Meski Kinerja Keuangan Cemerlang, Kinerja Saham Emiten Farmasi Bervariasi
Hingga penutupan perdagangan sesi I Selasa, 2 November 2021, secara keseluruhan dalam setahun terakhir kinerja saham emiten farmasi tercatat cukup baik.
Emiten farmasi yang sahamnya mampu tumbuh fantastis dalam setahun terakhir adalah IRRA, yang harganya meroket naik 123%.
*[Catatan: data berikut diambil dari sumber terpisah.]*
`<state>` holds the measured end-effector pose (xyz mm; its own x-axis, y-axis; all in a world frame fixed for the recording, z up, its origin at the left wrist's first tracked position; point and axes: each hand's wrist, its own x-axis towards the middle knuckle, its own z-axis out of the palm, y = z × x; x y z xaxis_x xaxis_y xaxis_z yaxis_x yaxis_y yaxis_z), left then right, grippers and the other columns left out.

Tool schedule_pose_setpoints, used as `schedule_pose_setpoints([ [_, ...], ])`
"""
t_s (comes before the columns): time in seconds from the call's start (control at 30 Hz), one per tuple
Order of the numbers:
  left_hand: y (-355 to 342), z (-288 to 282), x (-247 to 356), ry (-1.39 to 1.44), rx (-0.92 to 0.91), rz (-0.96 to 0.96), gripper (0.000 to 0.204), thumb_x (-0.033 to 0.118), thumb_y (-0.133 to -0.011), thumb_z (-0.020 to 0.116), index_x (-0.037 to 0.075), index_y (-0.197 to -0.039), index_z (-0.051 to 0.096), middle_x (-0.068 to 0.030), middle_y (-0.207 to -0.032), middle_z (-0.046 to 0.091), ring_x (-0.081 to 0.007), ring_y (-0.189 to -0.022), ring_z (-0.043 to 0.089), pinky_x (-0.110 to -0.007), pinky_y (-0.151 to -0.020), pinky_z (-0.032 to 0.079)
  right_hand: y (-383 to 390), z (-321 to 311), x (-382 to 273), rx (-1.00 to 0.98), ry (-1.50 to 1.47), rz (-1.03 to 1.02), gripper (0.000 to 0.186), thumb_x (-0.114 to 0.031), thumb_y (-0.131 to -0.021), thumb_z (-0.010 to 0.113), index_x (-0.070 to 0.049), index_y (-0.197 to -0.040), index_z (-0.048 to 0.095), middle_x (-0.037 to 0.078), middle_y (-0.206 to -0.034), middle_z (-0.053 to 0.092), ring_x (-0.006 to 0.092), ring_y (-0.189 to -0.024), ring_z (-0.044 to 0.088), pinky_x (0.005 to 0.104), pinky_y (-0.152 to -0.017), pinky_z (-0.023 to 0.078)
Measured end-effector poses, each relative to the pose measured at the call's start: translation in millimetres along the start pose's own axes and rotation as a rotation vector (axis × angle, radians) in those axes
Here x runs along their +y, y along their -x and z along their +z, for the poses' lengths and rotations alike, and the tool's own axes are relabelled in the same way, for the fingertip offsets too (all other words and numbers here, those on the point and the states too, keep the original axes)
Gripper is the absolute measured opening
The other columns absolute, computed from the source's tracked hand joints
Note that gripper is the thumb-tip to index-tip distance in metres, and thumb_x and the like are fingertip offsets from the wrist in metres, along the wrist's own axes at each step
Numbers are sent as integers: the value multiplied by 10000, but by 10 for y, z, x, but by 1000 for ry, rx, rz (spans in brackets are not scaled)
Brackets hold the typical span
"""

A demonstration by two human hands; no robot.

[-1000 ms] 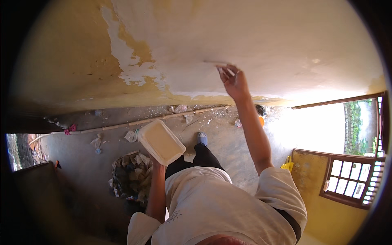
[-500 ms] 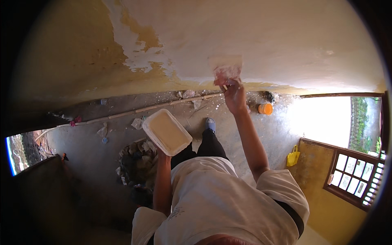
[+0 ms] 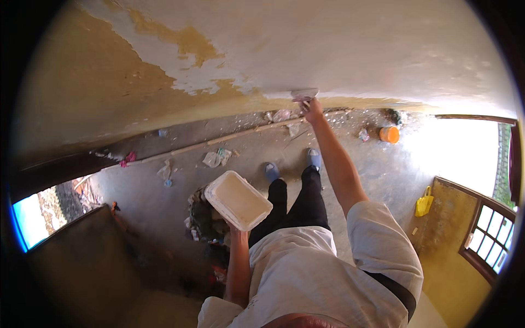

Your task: The person applies plaster to a wall using a putty knife, scooping the material from a small plastic container.

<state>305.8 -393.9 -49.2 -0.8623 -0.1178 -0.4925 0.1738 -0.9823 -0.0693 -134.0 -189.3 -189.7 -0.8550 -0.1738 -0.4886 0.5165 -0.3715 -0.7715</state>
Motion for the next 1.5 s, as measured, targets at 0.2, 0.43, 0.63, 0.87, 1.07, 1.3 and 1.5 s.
schedule_pose_setpoints([
  [0.2,-317,167,-123,52,-120,-26,665,529,-954,517,211,-1517,359,-85,-1540,376,-339,-1351,424,-562,-1131,309,1092,1210,-1420,-110,-187,38,227,-143,-999,399,19,-1092,526,185,-1105,648,242,-995,612,289,-876,531],
  [0.43,-747,513,-59,102,-238,-43,670,536,-954,512,213,-1520,354,-82,-1546,368,-339,-1357,418,-563,-1134,303,2597,2462,-3637,-348,-320,-197,205,-118,-981,477,43,-1110,480,196,-1139,500,296,-1090,533,418,-993,523],
  [0.63,-862,635,-101,118,-260,-54,675,541,-954,509,215,-1522,349,-79,-1552,362,-340,-1362,413,-564,-1136,299,3424,2577,-4091,-566,-324,-415,222,-77,-934,506,45,-1118,523,210,-1194,561,329,-1191,514,485,-1098,419],
  [0.87,-500,406,-233,108,-180,-48,680,548,-953,505,217,-1525,344,-76,-1558,354,-340,-1369,407,-565,-1139,294,2432,1327,-1797,-260,-191,-19,350,-121,-959,437,-92,-1307,446,143,-1386,503,248,-1211,522,442,-1033,417],
  [1.07,-57,225,-65,44,-71,32,684,553,-953,501,219,-1528,339,-73,-1564,347,-340,-1374,402,-566,-1142,289,808,257,98,-18,-224,405,281,-187,-964,416,-83,-1195,538,91,-1272,592,195,-1091,552,360,-932,458],
  [1.3,-8,233,81,-20,-47,55,689,560,-953,497,222,-1531,334,-70,-1570,340,-341,-1380,396,-568,-1145,284,-49,315,311,-251,146,-95,277,-143,-947,380,-59,-1088,603,87,-1115,671,167,-1016,558,286,-867,454],
  [1.5,-202,423,94,20,-136,55,694,565,-953,493,224,-1534,329,-68,-1576,333,-341,-1385,391,-569,-1147,279,1043,1456,-1150,-219,-232,41,270,-198,-1006,359,-20,-1097,541,144,-1099,647,190,-985,561,295,-859,506],
])
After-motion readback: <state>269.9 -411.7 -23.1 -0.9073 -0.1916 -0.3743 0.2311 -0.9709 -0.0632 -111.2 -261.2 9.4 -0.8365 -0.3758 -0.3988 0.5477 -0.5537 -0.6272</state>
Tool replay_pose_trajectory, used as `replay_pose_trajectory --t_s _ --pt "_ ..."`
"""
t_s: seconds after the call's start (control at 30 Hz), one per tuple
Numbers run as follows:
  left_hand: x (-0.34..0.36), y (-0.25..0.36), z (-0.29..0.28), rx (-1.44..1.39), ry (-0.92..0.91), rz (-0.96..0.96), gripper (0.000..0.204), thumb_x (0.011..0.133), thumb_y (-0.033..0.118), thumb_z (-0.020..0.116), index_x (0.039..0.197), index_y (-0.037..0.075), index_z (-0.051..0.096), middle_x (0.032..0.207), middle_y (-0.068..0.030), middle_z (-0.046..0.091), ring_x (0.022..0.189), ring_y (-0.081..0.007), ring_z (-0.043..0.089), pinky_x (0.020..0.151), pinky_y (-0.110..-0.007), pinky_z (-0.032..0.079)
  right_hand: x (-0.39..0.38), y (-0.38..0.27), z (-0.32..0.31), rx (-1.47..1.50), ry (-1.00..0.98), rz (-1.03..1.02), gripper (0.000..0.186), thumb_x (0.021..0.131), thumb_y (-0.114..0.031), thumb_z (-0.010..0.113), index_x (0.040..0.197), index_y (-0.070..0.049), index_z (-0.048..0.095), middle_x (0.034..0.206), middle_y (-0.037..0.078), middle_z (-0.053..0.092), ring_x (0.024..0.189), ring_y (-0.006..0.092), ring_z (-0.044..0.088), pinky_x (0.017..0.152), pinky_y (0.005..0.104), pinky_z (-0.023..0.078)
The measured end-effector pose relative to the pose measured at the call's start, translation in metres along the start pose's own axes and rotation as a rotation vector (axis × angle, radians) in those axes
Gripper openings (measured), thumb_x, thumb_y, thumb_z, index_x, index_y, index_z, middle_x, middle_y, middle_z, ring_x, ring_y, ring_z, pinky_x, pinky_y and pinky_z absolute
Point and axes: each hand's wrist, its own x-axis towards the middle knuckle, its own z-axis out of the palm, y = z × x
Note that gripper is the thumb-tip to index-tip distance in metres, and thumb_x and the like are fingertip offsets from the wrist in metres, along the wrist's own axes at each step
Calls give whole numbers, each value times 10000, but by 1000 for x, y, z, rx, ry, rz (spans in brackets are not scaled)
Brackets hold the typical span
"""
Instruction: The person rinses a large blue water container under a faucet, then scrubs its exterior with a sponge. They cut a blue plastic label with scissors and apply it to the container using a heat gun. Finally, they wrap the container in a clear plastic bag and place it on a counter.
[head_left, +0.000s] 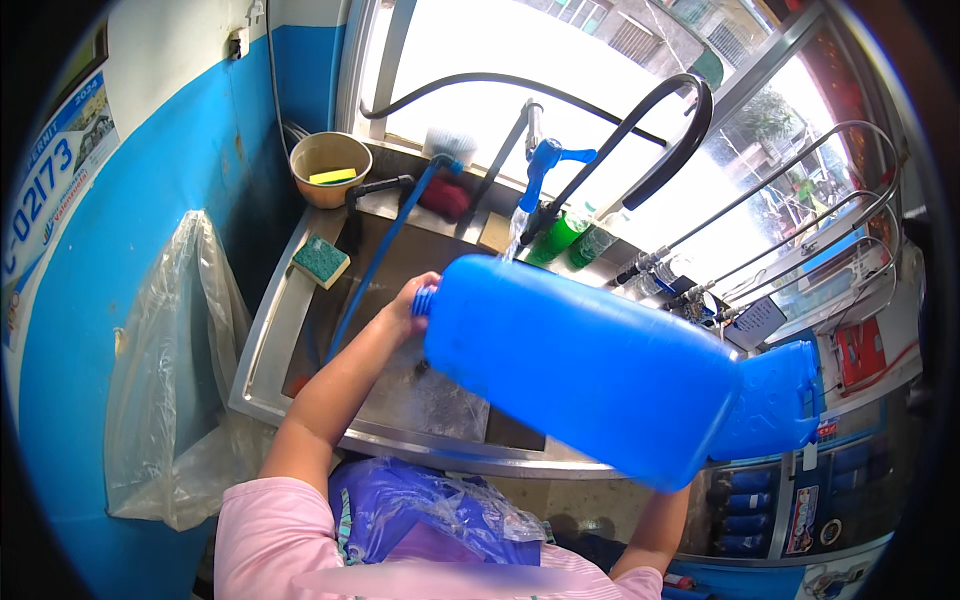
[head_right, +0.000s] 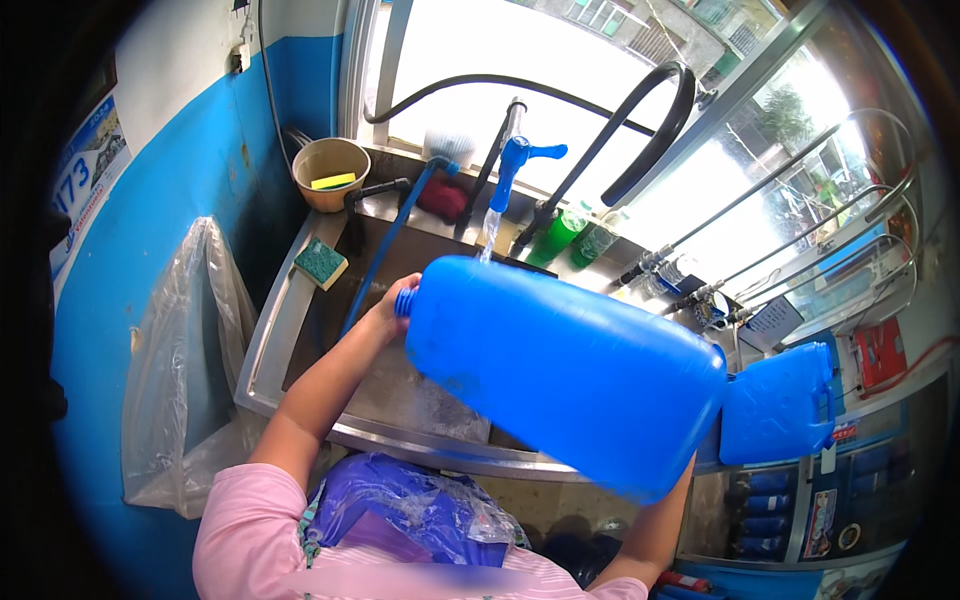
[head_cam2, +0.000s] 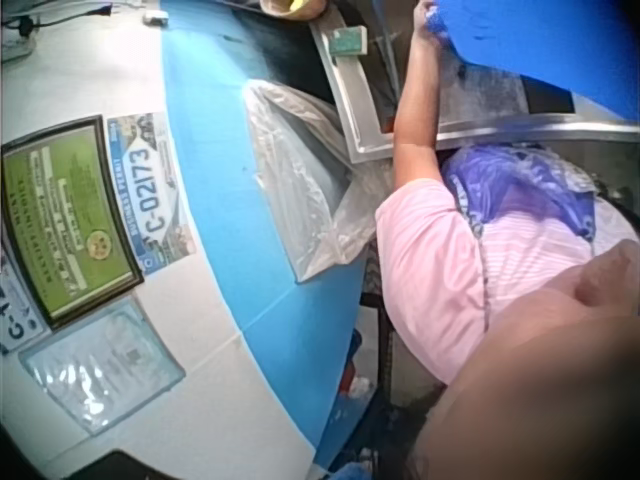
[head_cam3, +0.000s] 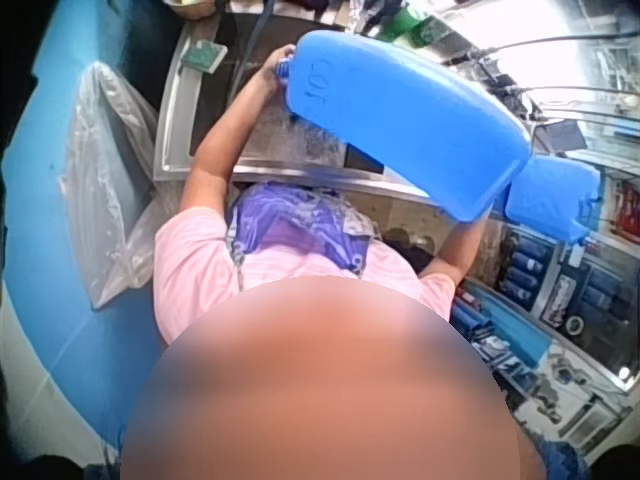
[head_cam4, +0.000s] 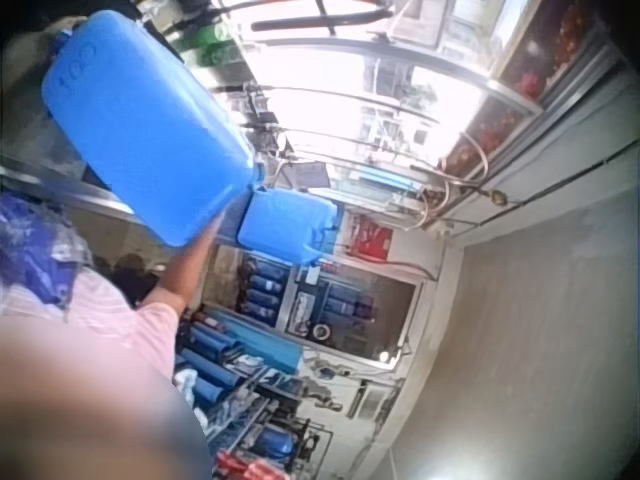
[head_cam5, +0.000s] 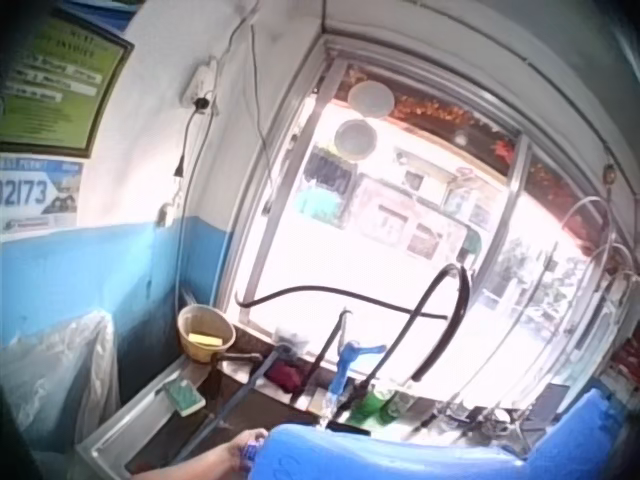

Harga saham SDPC dan SIDO tercatat tumbuh masing-masing 30% dan 16% dalam setahun terakhir. Selanjutnya tidak jauh di belakang terdapat Tempo Scan yang sahamnya menguat 15% dalam setahun. Selanjutnya adalah Kalbe Farma yang sahamnya menguat tipis, naik 2,88% dalam setahun.
Terakhir, dari emiten farmasi yang telah melaporkan kinerja keuangannya, emiten pelat merah menjadi satu-satunya yang sahamnya jeblok dalam setahun terakhir, di mana harga saham Indofarma tercatat turun 25% atau berkurang seperempat dari tahun lalu. Catatan kinerja ini juga merupakan yang terburuk dari emiten lain yang belum menyampaikan laporan keuangan kuartal ketiga tahun ini.
Sedangkan dari sejumlah emiten lainnya yang belum menyampaikan laporan keuangan , hanya PT Pyridam Farma Tbk (PYFA) yang mencatatkan kinerja saham yang positif atau tumbuh 31% dalam setahun.
Sementara itu PT Darya-Varia Laboratoria Tbk (DVLA) sahamnya tercatat turun 1,54%. PT SOHO Global Health Tbk (SOHO), PT Kimia Farma Tbk (KAEF) dan PT Phapros Tbk (PEHA) harga sahamnya masing-masing terkoreksi 23%, 21% dan 23% dalam setahun terakhir.